WHAT YOU ARE ASKED TO DO
Retype each entry exactly as written, and keep the pictures out of the copy.
EXTRACTED ENTRIES Block Start
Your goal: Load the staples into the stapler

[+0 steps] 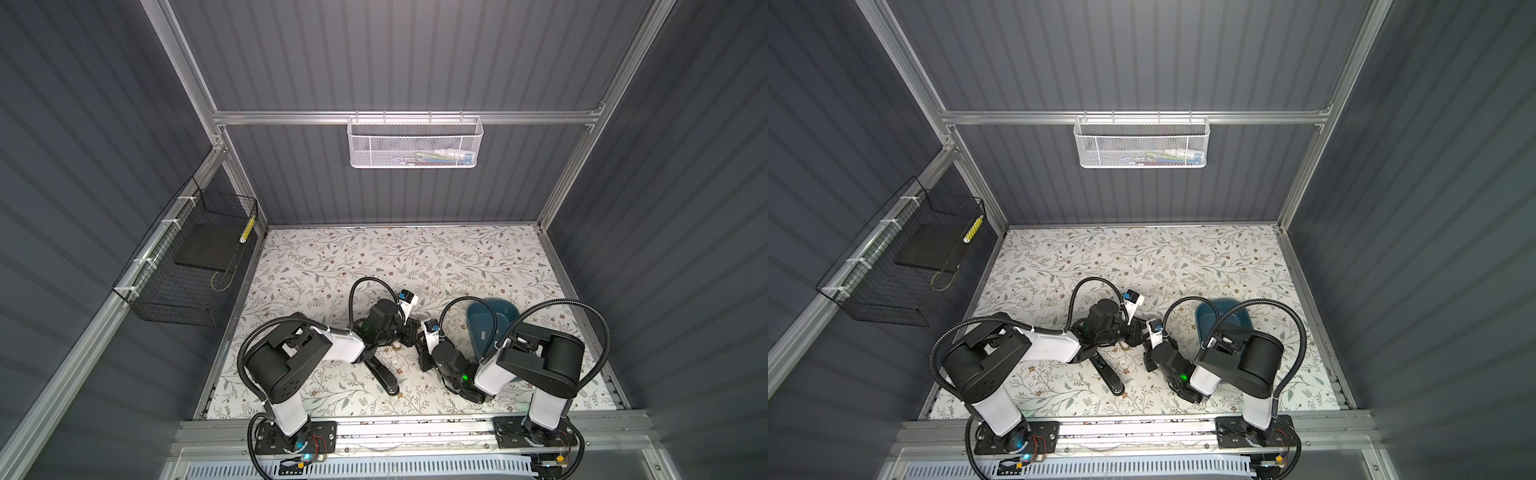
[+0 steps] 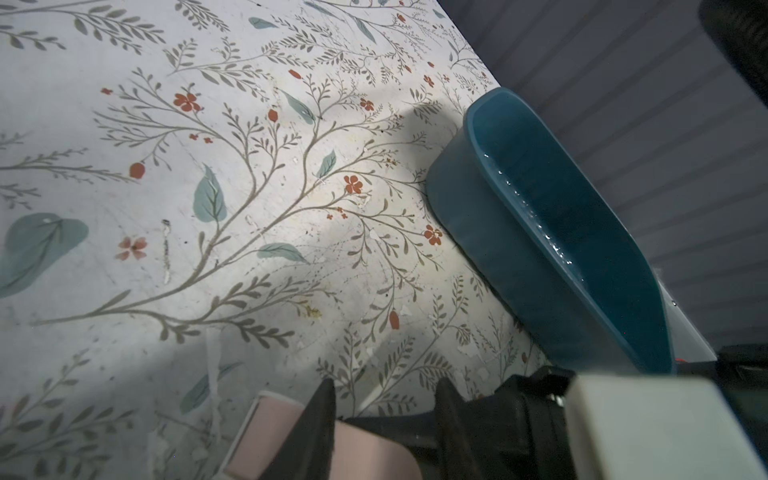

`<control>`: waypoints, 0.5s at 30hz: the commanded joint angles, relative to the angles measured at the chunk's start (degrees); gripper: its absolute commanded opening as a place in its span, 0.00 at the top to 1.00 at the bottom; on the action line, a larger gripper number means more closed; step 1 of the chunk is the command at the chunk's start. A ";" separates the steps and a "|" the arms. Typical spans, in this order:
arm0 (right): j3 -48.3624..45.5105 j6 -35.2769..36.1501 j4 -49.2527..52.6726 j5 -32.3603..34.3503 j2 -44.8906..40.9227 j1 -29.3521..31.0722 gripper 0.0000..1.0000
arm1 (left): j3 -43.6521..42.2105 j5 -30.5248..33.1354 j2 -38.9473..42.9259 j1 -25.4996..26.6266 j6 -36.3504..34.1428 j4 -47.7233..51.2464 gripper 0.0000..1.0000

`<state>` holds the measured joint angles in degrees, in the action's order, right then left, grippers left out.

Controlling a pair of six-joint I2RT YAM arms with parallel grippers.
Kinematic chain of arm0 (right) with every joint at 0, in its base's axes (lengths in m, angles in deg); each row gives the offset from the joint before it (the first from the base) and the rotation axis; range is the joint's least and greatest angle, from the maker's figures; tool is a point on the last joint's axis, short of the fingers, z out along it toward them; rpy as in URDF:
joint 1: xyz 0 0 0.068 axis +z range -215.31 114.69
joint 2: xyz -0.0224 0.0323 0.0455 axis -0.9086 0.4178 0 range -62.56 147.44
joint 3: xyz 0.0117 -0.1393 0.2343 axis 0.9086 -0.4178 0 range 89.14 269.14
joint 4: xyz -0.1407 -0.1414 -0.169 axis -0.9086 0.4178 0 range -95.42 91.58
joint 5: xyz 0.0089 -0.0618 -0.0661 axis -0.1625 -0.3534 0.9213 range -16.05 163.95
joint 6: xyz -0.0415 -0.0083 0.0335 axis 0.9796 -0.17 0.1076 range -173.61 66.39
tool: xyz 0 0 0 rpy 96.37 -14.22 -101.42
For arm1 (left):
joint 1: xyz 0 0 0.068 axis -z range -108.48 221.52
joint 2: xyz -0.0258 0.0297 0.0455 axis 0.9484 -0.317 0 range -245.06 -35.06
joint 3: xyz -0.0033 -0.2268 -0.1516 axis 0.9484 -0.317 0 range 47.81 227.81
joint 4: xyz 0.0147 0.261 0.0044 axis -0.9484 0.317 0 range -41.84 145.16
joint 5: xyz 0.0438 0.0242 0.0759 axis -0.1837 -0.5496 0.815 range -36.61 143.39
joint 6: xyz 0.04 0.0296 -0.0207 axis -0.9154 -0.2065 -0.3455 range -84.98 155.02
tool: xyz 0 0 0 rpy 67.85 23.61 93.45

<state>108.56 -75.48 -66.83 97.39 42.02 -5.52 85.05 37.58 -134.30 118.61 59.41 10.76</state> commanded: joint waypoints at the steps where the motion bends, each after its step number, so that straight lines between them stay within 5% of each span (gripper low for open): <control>1: -1.38 -0.81 6.16 -1.97 0.85 0.59 0.80 | -2.23 1.63 0.09 1.72 -0.27 1.27 0.57; 9: -6.50 -0.14 3.28 -2.73 -7.08 0.54 0.59 | -2.93 2.54 -1.96 1.77 0.98 -0.67 0.62; 15: -9.33 0.08 6.17 -1.99 -15.61 0.58 0.56 | -3.48 3.92 -1.84 2.00 0.97 -0.58 0.68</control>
<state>99.93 -75.63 -62.72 94.94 28.88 -5.14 83.12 40.77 -134.74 119.92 59.91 7.41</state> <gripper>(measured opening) 0.436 0.322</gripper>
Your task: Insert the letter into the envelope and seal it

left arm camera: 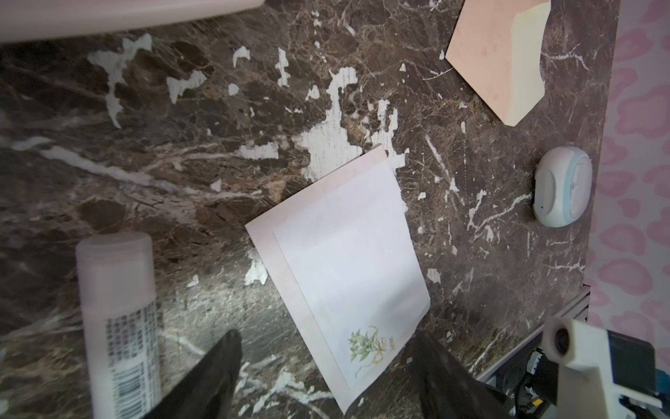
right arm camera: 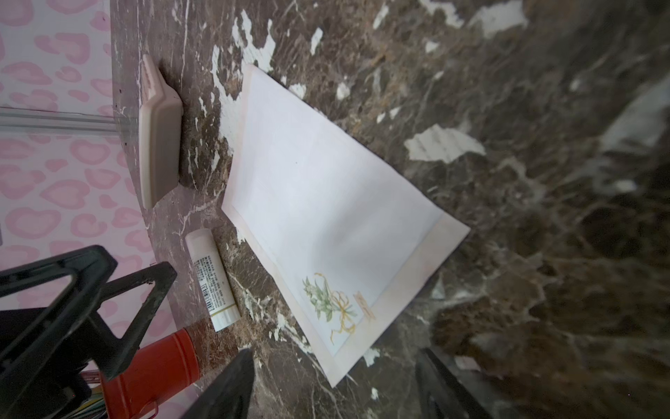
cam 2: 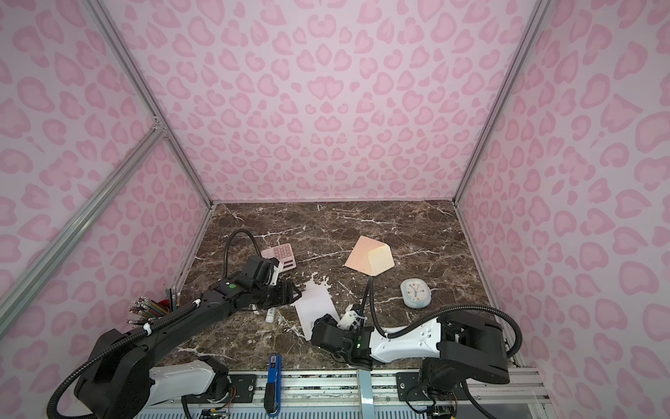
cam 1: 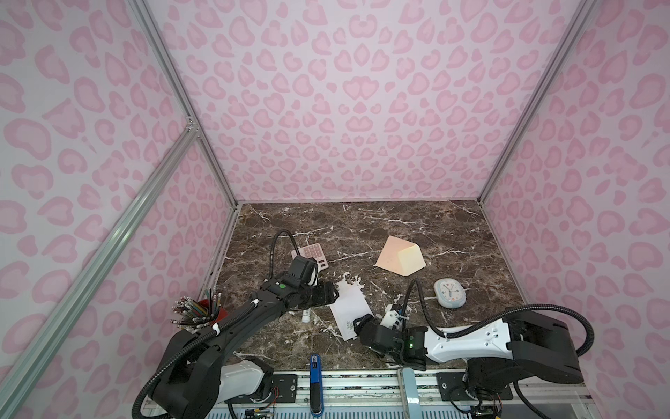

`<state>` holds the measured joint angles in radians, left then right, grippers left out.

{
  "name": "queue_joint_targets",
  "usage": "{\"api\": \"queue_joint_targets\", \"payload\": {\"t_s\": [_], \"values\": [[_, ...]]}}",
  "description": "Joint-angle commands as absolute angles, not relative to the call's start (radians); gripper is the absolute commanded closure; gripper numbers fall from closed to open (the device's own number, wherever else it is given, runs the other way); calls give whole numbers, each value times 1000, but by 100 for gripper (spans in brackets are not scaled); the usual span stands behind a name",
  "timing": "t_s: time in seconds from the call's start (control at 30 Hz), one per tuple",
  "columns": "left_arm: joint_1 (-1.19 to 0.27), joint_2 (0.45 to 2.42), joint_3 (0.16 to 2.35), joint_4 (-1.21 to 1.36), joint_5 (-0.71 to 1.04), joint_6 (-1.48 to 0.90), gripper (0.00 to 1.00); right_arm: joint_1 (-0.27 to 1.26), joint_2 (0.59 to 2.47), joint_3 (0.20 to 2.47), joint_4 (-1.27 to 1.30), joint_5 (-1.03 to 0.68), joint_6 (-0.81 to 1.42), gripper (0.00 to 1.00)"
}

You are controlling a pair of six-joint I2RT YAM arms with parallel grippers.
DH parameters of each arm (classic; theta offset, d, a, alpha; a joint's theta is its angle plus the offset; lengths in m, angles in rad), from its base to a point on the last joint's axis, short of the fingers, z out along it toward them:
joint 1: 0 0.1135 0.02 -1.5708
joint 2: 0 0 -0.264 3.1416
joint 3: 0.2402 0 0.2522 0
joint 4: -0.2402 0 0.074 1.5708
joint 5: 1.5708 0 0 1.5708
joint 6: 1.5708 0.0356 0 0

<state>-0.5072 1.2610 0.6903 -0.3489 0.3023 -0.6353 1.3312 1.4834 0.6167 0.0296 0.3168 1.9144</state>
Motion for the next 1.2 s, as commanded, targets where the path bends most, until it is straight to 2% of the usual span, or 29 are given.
{"api": "queue_joint_targets", "payload": {"t_s": [0.0,0.63,1.17], "values": [[-508,1281,676,-250,353,-657,24,1333,1497,604,58,310,1969,29],[-517,1409,645,-113,424,-683,31,1331,1485,550,71,348,2029,33],[-520,1481,643,-97,423,-684,34,1331,1529,530,134,360,2039,39]]}}
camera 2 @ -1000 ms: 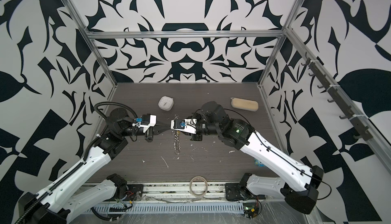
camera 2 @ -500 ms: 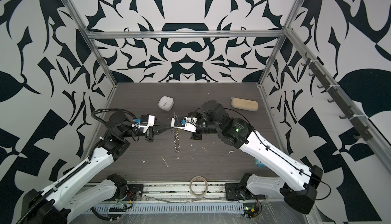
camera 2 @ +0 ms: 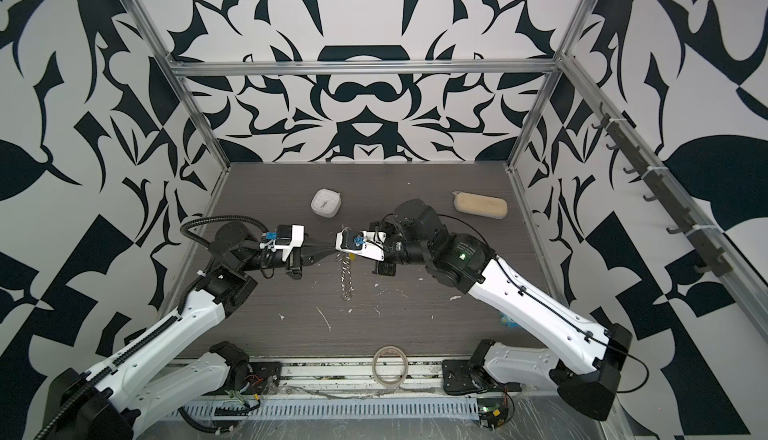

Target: Remove the keys from the keyring

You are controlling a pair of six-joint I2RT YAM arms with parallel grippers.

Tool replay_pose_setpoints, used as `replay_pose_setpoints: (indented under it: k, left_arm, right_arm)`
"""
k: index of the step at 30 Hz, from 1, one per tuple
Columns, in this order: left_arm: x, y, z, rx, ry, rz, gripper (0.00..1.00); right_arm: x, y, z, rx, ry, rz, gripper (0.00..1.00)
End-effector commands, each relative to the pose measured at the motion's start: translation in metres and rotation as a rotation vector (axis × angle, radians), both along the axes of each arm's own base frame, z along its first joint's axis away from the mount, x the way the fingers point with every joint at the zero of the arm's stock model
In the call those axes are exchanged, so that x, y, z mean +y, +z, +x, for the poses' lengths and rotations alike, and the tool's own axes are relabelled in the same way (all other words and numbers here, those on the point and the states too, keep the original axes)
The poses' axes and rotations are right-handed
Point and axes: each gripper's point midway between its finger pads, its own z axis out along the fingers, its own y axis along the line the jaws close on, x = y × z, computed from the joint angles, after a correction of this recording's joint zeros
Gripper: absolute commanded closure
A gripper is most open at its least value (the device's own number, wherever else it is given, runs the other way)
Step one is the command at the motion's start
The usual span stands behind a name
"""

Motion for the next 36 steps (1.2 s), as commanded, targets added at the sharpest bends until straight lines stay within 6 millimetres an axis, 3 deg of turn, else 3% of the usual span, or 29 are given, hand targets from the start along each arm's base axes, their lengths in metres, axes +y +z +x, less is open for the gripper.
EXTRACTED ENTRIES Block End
RESULT OF THE EXERCISE
Your goal: Load the staples into the stapler

[+0 steps] 
[+0 steps] 

`<control>`: waypoints, 0.5s at 30hz: the commanded joint angles, relative to the angles measured at the chunk's start (degrees); gripper: its absolute commanded opening as a place in its span, 0.00 at the top to 1.00 at the bottom; on the action line, a larger gripper number means more closed; step 1 of the chunk is the command at the chunk's start. A ";" separates the steps and a "|" the arms. Typical spans, in this order:
arm0 (right): j3 -48.3624..45.5105 j6 -35.2769..36.1501 j4 -49.2527..52.6726 j5 -32.3603..34.3503 j2 -44.8906..40.9227 j1 -29.3521..31.0722 gripper 0.0000..1.0000
arm1 (left): j3 -43.6521..42.2105 j5 -30.5248..33.1354 j2 -38.9473..42.9259 j1 -25.4996..26.6266 j6 -36.3504..34.1428 j4 -47.7233..51.2464 gripper 0.0000..1.0000

`<state>` holds the measured joint angles in degrees, in the action's order, right then left, grippers left out.

Controlling a pair of six-joint I2RT YAM arms with parallel grippers.
Kinematic chain of arm0 (right) with every joint at 0, in its base's axes (lengths in m, angles in deg); each row gives the offset from the joint before it (the first from the base) and the rotation axis; range is the joint's least and greatest angle, from the maker's figures; tool is a point on the last joint's axis, short of the fingers, z out along it toward them; rpy as in URDF:
joint 1: xyz 0 0 0.068 axis +z range -215.31 114.69
joint 2: xyz -0.0224 0.0323 0.0455 axis -0.9086 0.4178 0 range -62.56 147.44
joint 3: xyz 0.0117 -0.1393 0.2343 axis 0.9086 -0.4178 0 range 89.14 269.14
joint 4: xyz -0.1407 -0.1414 -0.169 axis -0.9086 0.4178 0 range -95.42 91.58
joint 5: xyz 0.0089 -0.0618 -0.0661 axis -0.1625 -0.3534 0.9213 range -16.05 163.95
joint 6: xyz -0.0415 -0.0083 0.0335 axis 0.9796 -0.17 0.1076 range -173.61 66.39
tool: xyz 0 0 0 rpy 96.37 -14.22 -101.42
For arm1 (left):
joint 1: xyz 0 0 0.068 axis -z range -108.48 221.52
joint 2: xyz -0.0258 0.0297 0.0455 axis 0.9484 -0.317 0 range -245.06 -35.06
joint 3: xyz -0.0033 -0.2268 -0.1516 axis 0.9484 -0.317 0 range 47.81 227.81
joint 4: xyz 0.0147 0.261 0.0044 axis -0.9484 0.317 0 range -41.84 145.16
joint 5: xyz 0.0438 0.0242 0.0759 axis -0.1837 -0.5496 0.815 range -36.61 143.39
joint 6: xyz 0.04 0.0296 -0.0207 axis -0.9154 -0.2065 -0.3455 range -84.98 155.02
tool: xyz 0 0 0 rpy 67.85 23.61 93.45

<state>108.56 -75.48 -66.83 97.39 42.02 -5.52 85.05 37.58 -134.30 118.61 59.41 10.76</state> commanded: joint waypoints at the steps where the motion bends, each after its step number, so that straight lines between them stay within 5% of each span (gripper low for open): <control>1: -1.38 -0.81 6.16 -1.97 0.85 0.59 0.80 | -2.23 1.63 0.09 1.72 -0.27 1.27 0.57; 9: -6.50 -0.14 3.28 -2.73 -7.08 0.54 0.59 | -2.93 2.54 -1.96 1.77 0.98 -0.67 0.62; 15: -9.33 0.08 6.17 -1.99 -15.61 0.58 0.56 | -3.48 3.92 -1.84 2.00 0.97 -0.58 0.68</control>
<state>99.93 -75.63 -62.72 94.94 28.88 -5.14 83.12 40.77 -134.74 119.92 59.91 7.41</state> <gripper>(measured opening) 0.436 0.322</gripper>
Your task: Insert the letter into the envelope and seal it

left arm camera: 
right arm camera: 
cam 2: 
cam 1: 

`<state>` holds the measured joint angles in radians, left then right, grippers left out.

{
  "name": "queue_joint_targets",
  "usage": "{\"api\": \"queue_joint_targets\", \"payload\": {\"t_s\": [_], \"values\": [[_, ...]]}}",
  "description": "Joint-angle commands as absolute angles, not relative to the call's start (radians); gripper is the absolute commanded closure; gripper numbers fall from closed to open (the device's own number, wherever else it is given, runs the other way); calls give whole numbers, each value times 1000, but by 100 for gripper (spans in brackets are not scaled); the usual span stands behind a name",
  "timing": "t_s: time in seconds from the call's start (control at 30 Hz), one per tuple",
  "columns": "left_arm: joint_1 (-1.19 to 0.27), joint_2 (0.45 to 2.42), joint_3 (0.16 to 2.35), joint_4 (-1.21 to 1.36), joint_5 (-0.71 to 1.04), joint_6 (-1.48 to 0.90), gripper (0.00 to 1.00); right_arm: joint_1 (-0.27 to 1.26), joint_2 (0.59 to 2.47), joint_3 (0.20 to 2.47), joint_4 (-1.27 to 1.30), joint_5 (-1.03 to 0.68), joint_6 (-0.81 to 1.42), gripper (0.00 to 1.00)"
}

You are controlling a pair of six-joint I2RT YAM arms with parallel grippers.
DH parameters of each arm (classic; theta offset, d, a, alpha; a joint's theta is its angle plus the offset; lengths in m, angles in rad), from its base to a point on the last joint's axis, short of the fingers, z out along it toward them:
joint 1: 0 0.1135 0.02 -1.5708
joint 2: 0 0 -0.264 3.1416
joint 3: 0.2402 0 0.2522 0
joint 4: -0.2402 0 0.074 1.5708
joint 5: 1.5708 0 0 1.5708
joint 6: 1.5708 0.0356 0 0

<state>-0.5072 1.2610 0.6903 -0.3489 0.3023 -0.6353 1.3312 1.4834 0.6167 0.0296 0.3168 1.9144</state>
Motion for the next 1.2 s, as commanded, targets where the path bends most, until it is straight to 2% of the usual span, or 29 are given.
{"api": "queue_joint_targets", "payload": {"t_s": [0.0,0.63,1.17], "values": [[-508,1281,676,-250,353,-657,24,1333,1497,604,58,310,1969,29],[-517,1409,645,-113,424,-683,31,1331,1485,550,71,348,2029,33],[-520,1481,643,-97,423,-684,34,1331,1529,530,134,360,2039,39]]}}
camera 2 @ -1000 ms: 
camera 2 @ -500 ms: 
camera 2 @ +0 ms: 

Target: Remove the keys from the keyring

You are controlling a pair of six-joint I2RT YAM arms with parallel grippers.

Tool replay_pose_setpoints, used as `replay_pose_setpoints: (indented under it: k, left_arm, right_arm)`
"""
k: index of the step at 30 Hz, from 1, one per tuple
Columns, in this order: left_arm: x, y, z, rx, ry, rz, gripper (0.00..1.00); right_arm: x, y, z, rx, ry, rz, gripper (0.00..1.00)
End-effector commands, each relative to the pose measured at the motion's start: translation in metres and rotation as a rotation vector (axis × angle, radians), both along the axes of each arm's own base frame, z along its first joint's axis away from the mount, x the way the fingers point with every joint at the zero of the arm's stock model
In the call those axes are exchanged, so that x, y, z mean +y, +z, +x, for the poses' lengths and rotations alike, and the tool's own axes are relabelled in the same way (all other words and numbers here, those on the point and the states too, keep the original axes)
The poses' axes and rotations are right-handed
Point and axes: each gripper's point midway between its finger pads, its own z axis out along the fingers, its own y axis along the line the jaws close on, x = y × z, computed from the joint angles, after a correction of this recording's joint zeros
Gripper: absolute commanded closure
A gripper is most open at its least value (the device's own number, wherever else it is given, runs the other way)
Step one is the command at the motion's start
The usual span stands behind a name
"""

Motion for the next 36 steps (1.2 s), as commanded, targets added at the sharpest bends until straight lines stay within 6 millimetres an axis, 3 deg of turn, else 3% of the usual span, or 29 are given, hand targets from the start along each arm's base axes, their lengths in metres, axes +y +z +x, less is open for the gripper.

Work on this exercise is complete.